Parameter Options Note
_self_ Current file Loads the local values in this preset.
ner_model llm_ner_model by default Named entity recognition preset used when building processed QA data.
openie_model llm_openie_model by default OpenIE preset used by the graph constructor.
el_model colbert_el_model by default Entity-linking preset used during graph and supervision construction.
graph_constructor kg_constructor by default Graph construction preset that builds the stage1 graph files.

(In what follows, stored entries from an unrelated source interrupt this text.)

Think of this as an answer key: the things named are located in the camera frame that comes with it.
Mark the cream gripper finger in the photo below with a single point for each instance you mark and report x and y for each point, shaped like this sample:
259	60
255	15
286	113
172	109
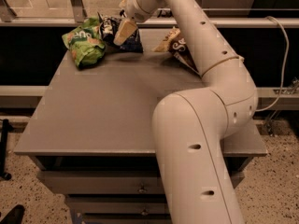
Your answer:
126	28

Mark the blue chip bag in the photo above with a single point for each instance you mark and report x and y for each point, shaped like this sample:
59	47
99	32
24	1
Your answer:
108	29

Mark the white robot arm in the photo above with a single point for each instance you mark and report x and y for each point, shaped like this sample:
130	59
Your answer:
188	125

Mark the green rice chip bag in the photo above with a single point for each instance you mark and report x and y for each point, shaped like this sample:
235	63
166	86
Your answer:
85	43

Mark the brown and yellow chip bag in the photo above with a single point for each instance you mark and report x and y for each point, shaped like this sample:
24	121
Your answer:
175	43

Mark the metal railing with glass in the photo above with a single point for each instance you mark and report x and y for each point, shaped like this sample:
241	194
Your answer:
223	13

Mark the grey drawer cabinet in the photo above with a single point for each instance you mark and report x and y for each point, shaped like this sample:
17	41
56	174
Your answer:
100	119

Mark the black stand left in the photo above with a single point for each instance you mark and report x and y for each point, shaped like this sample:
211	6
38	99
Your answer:
6	128

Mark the top drawer with knob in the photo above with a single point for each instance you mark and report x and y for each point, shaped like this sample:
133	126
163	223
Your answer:
102	182

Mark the drawer with knob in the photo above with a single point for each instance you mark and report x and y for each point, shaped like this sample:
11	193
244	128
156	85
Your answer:
102	182
119	204

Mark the middle drawer with knob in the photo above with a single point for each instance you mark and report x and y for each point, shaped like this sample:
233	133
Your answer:
119	204

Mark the bottom drawer front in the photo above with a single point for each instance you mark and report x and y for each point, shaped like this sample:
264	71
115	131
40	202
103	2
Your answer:
127	219

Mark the black shoe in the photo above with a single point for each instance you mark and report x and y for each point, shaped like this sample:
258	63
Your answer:
14	216

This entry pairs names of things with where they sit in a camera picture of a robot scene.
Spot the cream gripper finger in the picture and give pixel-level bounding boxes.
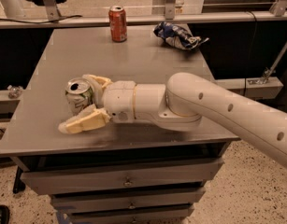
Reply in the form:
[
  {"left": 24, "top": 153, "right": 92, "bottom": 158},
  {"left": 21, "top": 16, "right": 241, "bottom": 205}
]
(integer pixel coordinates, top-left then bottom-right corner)
[
  {"left": 58, "top": 105, "right": 110, "bottom": 134},
  {"left": 82, "top": 74, "right": 112, "bottom": 107}
]

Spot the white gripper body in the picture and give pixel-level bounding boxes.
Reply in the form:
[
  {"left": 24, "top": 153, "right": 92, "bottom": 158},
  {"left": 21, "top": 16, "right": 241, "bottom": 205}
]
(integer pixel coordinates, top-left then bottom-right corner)
[{"left": 103, "top": 81, "right": 136, "bottom": 123}]

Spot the white green 7up can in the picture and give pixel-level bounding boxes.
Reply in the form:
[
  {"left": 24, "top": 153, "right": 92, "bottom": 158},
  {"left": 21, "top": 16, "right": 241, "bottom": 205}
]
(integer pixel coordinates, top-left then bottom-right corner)
[{"left": 65, "top": 77, "right": 93, "bottom": 116}]

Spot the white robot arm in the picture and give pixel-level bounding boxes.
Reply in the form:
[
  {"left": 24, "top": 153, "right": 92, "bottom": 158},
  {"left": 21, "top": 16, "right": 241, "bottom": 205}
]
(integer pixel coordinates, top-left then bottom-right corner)
[{"left": 58, "top": 73, "right": 287, "bottom": 169}]

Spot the orange soda can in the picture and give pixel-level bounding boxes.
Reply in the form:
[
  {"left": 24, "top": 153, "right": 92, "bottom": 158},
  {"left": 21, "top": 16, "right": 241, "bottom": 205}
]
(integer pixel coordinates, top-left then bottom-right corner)
[{"left": 108, "top": 6, "right": 127, "bottom": 42}]

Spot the crumpled blue chip bag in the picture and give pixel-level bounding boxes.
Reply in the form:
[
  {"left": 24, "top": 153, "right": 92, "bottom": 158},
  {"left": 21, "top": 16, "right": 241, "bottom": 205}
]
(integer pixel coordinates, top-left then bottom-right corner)
[{"left": 153, "top": 21, "right": 209, "bottom": 50}]

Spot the grey drawer cabinet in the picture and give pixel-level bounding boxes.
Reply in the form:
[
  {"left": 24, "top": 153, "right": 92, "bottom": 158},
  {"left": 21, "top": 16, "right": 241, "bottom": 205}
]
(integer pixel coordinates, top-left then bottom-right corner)
[{"left": 0, "top": 24, "right": 244, "bottom": 224}]

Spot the top grey drawer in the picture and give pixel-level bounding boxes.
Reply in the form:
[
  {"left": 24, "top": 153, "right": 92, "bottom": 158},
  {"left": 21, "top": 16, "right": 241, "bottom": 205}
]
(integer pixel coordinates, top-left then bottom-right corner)
[{"left": 22, "top": 158, "right": 223, "bottom": 194}]

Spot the grey drawer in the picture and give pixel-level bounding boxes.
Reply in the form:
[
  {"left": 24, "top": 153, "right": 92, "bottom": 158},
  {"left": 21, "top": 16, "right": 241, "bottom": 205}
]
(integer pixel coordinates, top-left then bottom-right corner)
[
  {"left": 22, "top": 158, "right": 223, "bottom": 194},
  {"left": 51, "top": 187, "right": 205, "bottom": 214},
  {"left": 69, "top": 204, "right": 194, "bottom": 224}
]

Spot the small crumpled foil object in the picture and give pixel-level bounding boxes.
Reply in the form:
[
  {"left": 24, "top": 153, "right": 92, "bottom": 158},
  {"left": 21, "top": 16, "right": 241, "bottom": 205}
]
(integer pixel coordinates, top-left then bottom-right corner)
[{"left": 7, "top": 85, "right": 23, "bottom": 99}]

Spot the white pipe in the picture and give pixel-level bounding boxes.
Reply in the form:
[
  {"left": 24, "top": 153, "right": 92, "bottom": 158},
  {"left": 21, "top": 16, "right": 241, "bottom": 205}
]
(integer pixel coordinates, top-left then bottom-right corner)
[{"left": 0, "top": 0, "right": 25, "bottom": 19}]

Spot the middle grey drawer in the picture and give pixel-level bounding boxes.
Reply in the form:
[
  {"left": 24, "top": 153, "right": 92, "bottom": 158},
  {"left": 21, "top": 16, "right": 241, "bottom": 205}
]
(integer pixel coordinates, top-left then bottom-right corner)
[{"left": 51, "top": 187, "right": 205, "bottom": 214}]

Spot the bottom grey drawer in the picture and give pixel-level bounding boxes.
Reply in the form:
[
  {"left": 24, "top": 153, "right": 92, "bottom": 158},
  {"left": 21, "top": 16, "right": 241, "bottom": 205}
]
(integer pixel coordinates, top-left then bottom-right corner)
[{"left": 69, "top": 204, "right": 194, "bottom": 224}]

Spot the black shoe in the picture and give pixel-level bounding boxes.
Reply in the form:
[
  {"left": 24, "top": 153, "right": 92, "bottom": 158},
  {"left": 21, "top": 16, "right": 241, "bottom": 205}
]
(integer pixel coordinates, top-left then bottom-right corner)
[{"left": 0, "top": 205, "right": 10, "bottom": 224}]

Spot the black cable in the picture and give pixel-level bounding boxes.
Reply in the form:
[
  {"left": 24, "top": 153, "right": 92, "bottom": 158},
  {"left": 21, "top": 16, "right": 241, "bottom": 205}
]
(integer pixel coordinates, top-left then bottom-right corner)
[{"left": 0, "top": 14, "right": 83, "bottom": 25}]

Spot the grey metal rail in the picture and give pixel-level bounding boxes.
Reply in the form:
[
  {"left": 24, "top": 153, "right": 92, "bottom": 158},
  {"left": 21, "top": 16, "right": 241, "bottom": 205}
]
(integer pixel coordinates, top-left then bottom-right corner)
[{"left": 0, "top": 11, "right": 287, "bottom": 29}]

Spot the grey metal bracket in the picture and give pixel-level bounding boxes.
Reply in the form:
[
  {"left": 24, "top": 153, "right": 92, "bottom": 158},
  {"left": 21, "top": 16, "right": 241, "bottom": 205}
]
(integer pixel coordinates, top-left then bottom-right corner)
[{"left": 151, "top": 0, "right": 176, "bottom": 20}]

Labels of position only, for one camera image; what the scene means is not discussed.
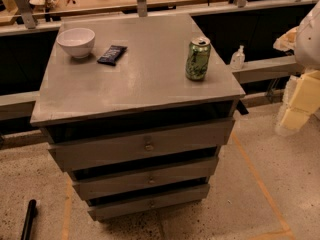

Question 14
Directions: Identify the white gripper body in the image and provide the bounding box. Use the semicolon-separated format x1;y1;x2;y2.
293;71;320;114

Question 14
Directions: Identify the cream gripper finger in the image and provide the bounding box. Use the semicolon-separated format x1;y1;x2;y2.
273;27;297;52
275;76;310;136

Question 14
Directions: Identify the green soda can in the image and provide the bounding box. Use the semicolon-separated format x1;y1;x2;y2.
185;37;211;81

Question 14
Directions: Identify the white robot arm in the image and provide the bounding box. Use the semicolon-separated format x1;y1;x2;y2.
273;1;320;136

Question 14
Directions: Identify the dark blue rxbar wrapper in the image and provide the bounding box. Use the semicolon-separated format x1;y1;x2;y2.
97;45;127;66

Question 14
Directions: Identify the clear sanitizer pump bottle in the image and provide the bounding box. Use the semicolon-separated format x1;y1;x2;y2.
230;45;245;70

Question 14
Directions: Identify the top grey drawer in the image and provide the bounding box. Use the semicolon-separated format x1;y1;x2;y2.
49;118;234;171

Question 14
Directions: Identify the grey drawer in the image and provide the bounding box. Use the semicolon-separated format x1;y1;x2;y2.
73;156;218;200
49;118;234;171
88;184;210;221

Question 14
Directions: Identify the middle grey drawer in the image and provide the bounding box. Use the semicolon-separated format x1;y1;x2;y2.
73;156;218;200

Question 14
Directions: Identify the bottom grey drawer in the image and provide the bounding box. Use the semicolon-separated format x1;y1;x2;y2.
88;184;210;221

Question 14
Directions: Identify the grey drawer cabinet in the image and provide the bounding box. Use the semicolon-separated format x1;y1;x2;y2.
31;15;244;208

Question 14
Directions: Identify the white ceramic bowl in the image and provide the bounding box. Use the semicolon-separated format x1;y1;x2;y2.
56;28;95;58

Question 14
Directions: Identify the black cylindrical post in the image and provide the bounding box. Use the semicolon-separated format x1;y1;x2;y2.
20;199;37;240

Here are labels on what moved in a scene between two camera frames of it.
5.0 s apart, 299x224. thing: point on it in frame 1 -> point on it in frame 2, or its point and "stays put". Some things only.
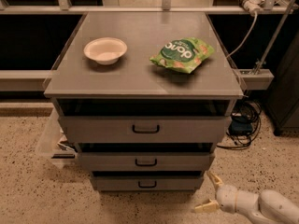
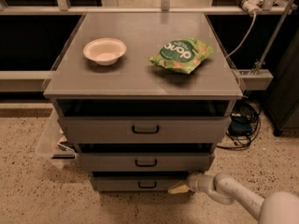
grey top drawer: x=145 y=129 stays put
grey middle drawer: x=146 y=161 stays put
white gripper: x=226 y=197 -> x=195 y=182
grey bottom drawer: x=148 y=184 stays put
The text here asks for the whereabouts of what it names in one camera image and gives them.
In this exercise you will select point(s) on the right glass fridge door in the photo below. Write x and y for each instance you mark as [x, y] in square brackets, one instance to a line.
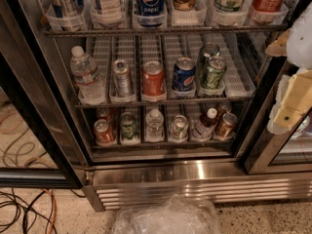
[261, 152]

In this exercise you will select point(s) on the red can behind coke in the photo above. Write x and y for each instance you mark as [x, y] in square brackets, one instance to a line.
[105, 113]

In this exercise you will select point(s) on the red coke can bottom shelf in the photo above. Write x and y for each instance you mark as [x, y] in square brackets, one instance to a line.
[103, 131]

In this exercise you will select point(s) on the glass fridge door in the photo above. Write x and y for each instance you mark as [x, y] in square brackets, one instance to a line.
[261, 152]
[34, 76]

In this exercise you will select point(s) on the clear plastic bag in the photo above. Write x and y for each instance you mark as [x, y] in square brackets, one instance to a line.
[178, 215]

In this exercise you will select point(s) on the brown bottle white cap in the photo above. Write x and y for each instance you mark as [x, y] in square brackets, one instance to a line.
[205, 124]

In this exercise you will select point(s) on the green can middle front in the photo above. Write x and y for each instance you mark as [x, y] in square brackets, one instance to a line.
[214, 69]

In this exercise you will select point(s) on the red can middle shelf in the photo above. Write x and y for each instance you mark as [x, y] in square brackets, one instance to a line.
[153, 78]

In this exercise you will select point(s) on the silver green can bottom shelf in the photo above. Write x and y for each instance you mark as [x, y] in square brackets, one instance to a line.
[178, 127]

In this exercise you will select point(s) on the blue pepsi can middle shelf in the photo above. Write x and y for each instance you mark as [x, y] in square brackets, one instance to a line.
[183, 74]

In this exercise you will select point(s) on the left glass fridge door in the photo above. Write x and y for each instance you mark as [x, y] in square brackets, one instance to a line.
[34, 76]

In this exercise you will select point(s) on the water bottle middle shelf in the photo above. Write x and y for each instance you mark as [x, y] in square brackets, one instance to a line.
[87, 76]

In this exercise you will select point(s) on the bronze can bottom front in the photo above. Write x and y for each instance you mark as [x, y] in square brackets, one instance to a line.
[226, 125]

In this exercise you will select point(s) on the small water bottle bottom shelf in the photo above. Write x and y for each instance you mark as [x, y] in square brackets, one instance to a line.
[154, 125]

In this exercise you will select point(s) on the bronze can bottom rear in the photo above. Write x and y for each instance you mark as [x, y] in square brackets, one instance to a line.
[223, 107]

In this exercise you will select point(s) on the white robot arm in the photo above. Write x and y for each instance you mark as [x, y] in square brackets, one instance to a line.
[299, 45]

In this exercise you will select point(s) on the blue pepsi can shelf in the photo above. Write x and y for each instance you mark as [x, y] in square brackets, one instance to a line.
[183, 74]
[151, 12]

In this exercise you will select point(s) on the stainless fridge base grille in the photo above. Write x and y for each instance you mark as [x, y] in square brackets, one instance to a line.
[113, 187]

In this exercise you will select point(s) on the blue pepsi can top shelf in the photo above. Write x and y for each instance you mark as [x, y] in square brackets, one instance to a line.
[151, 12]

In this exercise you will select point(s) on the bronze can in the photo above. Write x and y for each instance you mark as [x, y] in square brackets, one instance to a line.
[226, 125]
[223, 107]

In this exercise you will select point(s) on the green can middle rear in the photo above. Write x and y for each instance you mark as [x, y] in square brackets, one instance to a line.
[207, 51]

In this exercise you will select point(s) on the silver can middle shelf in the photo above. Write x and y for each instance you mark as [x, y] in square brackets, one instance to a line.
[122, 76]

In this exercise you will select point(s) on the white bottle top shelf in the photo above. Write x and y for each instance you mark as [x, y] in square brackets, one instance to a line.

sft_constructor gfm_rag_sft_constructor by default SFT constructor preset that prepares processed supervision files.

dataset Fields

Parameter Options Note
root Any valid data root Root directory that contains the dataset folder.
data_name Any dataset name Dataset name under root.
force True, False Whether to rebuild the processed outputs even if cached files already exist.